Et pourtant, on le fait quand même, pour une raison simple : la tranquillité d’esprit. Savoir qu’on peut vérifier à tout moment que tout est en ordre vaut largement ces imperfections. C’est la même logique que le robot de piscine sans fil qu’on laisse travailler pendant qu’on s’occupe des enfants : on délègue la vigilance à une machine.

Ce qu’on en retient au quotidien

On ne rate plus un colis, et on sait qui a sonné le soir sans ouvrir la porte. Un petit confort qui s’est installé sans qu’on y pense.

Ce qu’on a appris tient en trois points.

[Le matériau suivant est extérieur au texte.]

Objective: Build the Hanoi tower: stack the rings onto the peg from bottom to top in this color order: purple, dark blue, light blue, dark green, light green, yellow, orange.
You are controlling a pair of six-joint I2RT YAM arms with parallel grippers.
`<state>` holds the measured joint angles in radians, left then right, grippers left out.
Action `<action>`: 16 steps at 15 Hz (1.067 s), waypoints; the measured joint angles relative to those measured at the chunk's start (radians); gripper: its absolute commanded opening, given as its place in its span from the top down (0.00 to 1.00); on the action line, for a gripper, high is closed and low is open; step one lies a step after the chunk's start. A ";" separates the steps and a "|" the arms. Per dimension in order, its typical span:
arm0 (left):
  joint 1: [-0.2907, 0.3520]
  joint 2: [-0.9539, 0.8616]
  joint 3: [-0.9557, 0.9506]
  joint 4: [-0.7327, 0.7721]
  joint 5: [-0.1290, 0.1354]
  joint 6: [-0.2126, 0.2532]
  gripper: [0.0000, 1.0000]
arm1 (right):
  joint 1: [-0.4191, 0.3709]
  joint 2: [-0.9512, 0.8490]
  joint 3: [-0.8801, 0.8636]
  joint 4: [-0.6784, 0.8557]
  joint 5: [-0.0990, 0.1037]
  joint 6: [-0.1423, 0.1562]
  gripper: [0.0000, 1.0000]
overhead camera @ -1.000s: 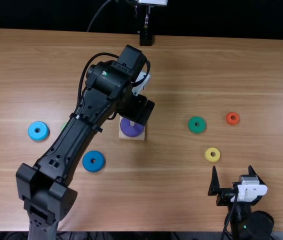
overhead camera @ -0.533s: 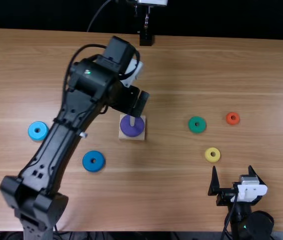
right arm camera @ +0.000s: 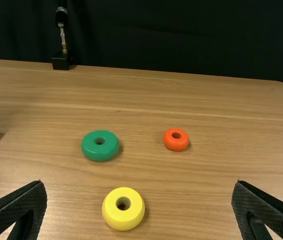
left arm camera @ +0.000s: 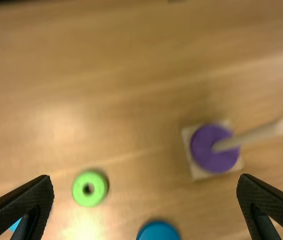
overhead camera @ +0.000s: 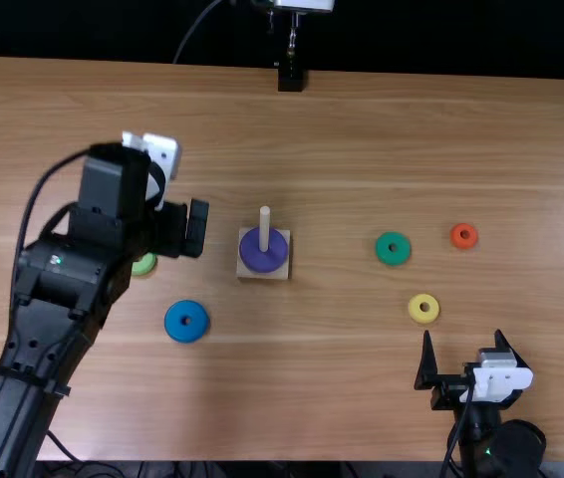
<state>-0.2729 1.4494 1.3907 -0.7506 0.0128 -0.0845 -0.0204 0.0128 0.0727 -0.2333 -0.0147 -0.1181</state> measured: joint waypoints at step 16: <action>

Vérifier le wifi avant d’acheter, car un signal faible à l’endroit prévu rend la caméra inutile. Choisir la source d’énergie en fonction du mur : une batterie à recharger sous une échelle en plein hiver, c’est une corvée qu’on oublie vite. Et régler la sensibilité plutôt que d’empiler les caméras : une seule, bien placée, vaut mieux que trois.

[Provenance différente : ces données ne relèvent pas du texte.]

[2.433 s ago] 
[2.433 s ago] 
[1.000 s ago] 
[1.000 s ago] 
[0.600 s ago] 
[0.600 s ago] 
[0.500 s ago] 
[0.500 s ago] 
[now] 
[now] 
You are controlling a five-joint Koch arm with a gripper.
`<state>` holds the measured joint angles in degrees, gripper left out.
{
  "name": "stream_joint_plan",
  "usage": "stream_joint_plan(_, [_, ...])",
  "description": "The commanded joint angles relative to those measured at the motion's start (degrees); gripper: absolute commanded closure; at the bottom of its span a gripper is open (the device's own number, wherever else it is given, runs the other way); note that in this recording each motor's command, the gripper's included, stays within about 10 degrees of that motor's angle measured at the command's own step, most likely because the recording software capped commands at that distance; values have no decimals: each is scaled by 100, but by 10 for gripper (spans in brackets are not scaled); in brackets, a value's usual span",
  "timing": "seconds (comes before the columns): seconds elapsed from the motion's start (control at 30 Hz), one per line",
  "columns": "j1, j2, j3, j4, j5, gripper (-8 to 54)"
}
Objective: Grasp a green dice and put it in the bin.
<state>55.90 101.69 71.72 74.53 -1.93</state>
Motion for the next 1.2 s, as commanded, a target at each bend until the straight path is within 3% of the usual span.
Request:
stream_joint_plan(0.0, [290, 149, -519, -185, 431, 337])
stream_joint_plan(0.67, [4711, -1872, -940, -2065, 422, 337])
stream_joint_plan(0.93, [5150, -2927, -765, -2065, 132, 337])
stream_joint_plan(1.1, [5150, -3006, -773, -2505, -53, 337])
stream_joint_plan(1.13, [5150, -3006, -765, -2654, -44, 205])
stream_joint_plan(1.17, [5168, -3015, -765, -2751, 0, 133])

Quand une alerte montre un passage suspect, on a pris l’habitude de faire une capture d’écran de l’image avant qu’elle ne sorte de l’historique.

FAQ

Combien de temps tient la batterie d’une caméra extérieur sans fil ?

En général de deux à six mois, selon la fréquence des passages devant l’objectif et la température. Le froid réduit nettement l’autonomie, et une zone passante réveille la caméra plus souvent. Les durées annoncées sont mesurées en usage calme : en conditions réelles, divisez-les par deux.

Faut-il un abonnement pour garder les images ?

Cela dépend du modèle. Certains enregistrent sur une carte mémoire locale, d’autres poussent vers un stockage en ligne payant. Sans abonnement, on conserve souvent la vision en direct et un historique court. Vérifiez ce point avant l’achat, car il pèse sur le coût réel au fil des ans.

Où placer la caméra pour couvrir l’entrée sans gêner ?

À deux mètres cinquante environ, en légère plongée, pour cadrer l’entrée ou le jardin sans viser la rue ni chez le voisin. On filme son propre terrain, c’est la règle. Pour le garage, visez l’angle de la porte. Testez l’angle avec le téléphone avant de percer, cela évite de recommencer.

La vision nocturne suffit-elle pour reconnaître quelqu’un ?

Elle permet de voir qu’il se passe quelque chose, mais passé quelques mètres, on distingue des silhouettes plus que des visages. Pour une entrée éclairée par un lampadaire, le résultat est correct. Dans le noir complet, comptez sur la détection plus que sur l’identification.

Vous savez maintenant à quoi vous attendre : une caméra extérieur sans fil n’est ni un gadget ni un rempart, mais un œil discret qui rend la maison plus tranquille. Choisissez l’emplacement d’abord, la source d’énergie ensuite, puis réglez la sensibilité. Testez ce soir la force du wifi à l’endroit prévu : si le signal est faible, vous saurez tout de suite s’il faut une batterie, un répéteur ou un autre mur.